**Task statement**
Check each line of the entries below for the word "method", and copy out the ones that have it.

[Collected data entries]
────

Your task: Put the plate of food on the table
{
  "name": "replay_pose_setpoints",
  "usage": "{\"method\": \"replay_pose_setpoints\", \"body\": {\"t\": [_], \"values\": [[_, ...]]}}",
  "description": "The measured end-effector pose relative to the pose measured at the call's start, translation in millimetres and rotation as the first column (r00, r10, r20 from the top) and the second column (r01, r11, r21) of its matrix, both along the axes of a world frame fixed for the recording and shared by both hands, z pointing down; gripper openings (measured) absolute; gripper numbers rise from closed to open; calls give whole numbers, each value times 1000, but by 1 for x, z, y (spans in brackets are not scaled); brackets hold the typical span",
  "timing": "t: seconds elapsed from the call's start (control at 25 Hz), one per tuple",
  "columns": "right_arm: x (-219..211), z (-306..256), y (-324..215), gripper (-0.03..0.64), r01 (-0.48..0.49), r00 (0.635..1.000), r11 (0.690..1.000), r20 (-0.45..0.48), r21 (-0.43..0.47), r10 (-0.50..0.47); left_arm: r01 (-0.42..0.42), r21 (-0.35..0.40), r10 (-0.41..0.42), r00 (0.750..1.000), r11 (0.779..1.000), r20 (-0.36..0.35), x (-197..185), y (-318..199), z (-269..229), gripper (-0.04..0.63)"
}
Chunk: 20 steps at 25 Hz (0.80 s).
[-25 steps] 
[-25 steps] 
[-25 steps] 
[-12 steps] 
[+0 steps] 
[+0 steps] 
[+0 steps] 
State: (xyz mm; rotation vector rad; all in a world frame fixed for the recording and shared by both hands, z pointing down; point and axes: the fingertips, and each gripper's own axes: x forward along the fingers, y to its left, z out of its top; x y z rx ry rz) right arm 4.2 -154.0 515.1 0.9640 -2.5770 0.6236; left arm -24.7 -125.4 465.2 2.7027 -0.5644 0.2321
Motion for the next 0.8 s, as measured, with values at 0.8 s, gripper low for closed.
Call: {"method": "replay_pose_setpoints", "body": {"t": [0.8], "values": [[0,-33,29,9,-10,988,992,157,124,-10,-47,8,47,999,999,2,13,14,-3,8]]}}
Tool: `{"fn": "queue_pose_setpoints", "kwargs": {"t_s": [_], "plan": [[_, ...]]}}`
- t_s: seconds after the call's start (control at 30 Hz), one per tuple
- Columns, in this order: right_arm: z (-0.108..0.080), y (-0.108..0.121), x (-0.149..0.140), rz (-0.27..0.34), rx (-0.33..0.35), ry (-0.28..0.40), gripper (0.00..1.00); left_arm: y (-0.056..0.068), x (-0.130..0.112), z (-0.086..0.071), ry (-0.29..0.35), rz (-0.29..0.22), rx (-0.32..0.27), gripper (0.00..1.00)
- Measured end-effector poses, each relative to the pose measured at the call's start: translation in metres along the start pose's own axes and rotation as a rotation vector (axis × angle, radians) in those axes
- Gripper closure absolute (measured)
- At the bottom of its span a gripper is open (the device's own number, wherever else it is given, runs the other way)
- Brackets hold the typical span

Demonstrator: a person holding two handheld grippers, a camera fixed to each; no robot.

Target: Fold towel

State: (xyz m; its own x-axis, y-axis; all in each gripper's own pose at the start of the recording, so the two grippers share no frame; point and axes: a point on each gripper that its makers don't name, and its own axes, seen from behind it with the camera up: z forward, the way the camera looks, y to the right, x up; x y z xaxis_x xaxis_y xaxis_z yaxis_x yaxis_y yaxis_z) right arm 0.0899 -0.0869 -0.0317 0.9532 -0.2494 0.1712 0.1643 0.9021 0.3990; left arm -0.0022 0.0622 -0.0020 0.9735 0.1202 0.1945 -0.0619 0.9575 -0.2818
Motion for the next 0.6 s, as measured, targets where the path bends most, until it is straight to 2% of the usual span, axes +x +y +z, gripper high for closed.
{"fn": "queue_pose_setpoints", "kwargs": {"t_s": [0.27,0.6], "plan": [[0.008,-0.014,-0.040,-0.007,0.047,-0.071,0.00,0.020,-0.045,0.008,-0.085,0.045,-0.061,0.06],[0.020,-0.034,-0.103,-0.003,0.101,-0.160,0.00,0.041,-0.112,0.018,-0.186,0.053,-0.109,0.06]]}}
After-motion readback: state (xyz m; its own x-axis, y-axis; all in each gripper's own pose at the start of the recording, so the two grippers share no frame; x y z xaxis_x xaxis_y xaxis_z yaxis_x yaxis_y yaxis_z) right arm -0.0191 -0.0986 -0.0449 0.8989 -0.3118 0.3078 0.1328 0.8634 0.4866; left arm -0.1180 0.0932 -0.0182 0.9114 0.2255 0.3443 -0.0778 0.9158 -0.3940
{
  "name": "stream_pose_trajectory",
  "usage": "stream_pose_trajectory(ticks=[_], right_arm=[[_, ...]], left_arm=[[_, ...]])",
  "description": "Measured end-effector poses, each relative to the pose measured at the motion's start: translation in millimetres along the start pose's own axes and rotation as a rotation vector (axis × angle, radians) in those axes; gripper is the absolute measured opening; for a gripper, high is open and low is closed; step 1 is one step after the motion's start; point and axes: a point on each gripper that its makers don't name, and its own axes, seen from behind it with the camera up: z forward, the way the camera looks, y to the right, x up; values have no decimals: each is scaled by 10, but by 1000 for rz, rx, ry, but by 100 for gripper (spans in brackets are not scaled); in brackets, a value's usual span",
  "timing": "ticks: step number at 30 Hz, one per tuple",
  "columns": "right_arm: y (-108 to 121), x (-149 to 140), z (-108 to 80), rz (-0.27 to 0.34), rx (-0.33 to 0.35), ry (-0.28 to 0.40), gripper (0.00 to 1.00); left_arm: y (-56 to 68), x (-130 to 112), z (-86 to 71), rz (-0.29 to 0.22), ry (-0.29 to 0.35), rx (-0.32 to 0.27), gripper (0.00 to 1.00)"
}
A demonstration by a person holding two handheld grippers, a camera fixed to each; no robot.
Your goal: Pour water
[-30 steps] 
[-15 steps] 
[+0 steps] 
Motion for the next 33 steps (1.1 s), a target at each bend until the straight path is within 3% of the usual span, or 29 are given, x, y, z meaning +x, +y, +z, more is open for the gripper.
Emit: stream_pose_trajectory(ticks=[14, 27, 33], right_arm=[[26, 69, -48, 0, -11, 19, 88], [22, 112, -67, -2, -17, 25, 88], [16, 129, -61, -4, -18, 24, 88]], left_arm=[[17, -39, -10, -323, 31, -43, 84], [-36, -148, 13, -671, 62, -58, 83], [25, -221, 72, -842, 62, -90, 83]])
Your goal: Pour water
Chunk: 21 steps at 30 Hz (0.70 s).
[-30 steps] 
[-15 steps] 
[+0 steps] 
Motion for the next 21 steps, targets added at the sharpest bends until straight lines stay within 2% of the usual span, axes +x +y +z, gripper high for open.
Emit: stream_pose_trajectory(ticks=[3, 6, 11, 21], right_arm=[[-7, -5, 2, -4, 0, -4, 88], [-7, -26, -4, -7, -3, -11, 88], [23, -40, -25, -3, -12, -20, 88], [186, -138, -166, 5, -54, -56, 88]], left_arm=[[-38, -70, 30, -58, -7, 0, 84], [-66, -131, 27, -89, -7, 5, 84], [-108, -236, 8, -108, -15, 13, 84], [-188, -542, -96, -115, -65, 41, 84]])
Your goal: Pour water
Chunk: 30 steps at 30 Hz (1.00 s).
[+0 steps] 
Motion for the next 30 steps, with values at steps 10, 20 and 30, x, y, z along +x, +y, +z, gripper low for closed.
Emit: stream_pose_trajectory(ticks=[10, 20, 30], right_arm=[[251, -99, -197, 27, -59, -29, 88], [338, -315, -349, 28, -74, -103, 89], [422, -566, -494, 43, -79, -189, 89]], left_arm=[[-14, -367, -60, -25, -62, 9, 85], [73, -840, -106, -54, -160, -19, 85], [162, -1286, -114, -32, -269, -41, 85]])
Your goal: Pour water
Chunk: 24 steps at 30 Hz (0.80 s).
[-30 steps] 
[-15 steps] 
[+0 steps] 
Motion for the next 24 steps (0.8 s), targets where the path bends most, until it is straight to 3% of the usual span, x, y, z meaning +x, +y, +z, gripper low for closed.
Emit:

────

**Your solution**
  "usage": "{\"method\": \"replay_pose_setpoints\", \"body\": {\"t\": [_], \"values\": [[_, ...]]}}",
Call: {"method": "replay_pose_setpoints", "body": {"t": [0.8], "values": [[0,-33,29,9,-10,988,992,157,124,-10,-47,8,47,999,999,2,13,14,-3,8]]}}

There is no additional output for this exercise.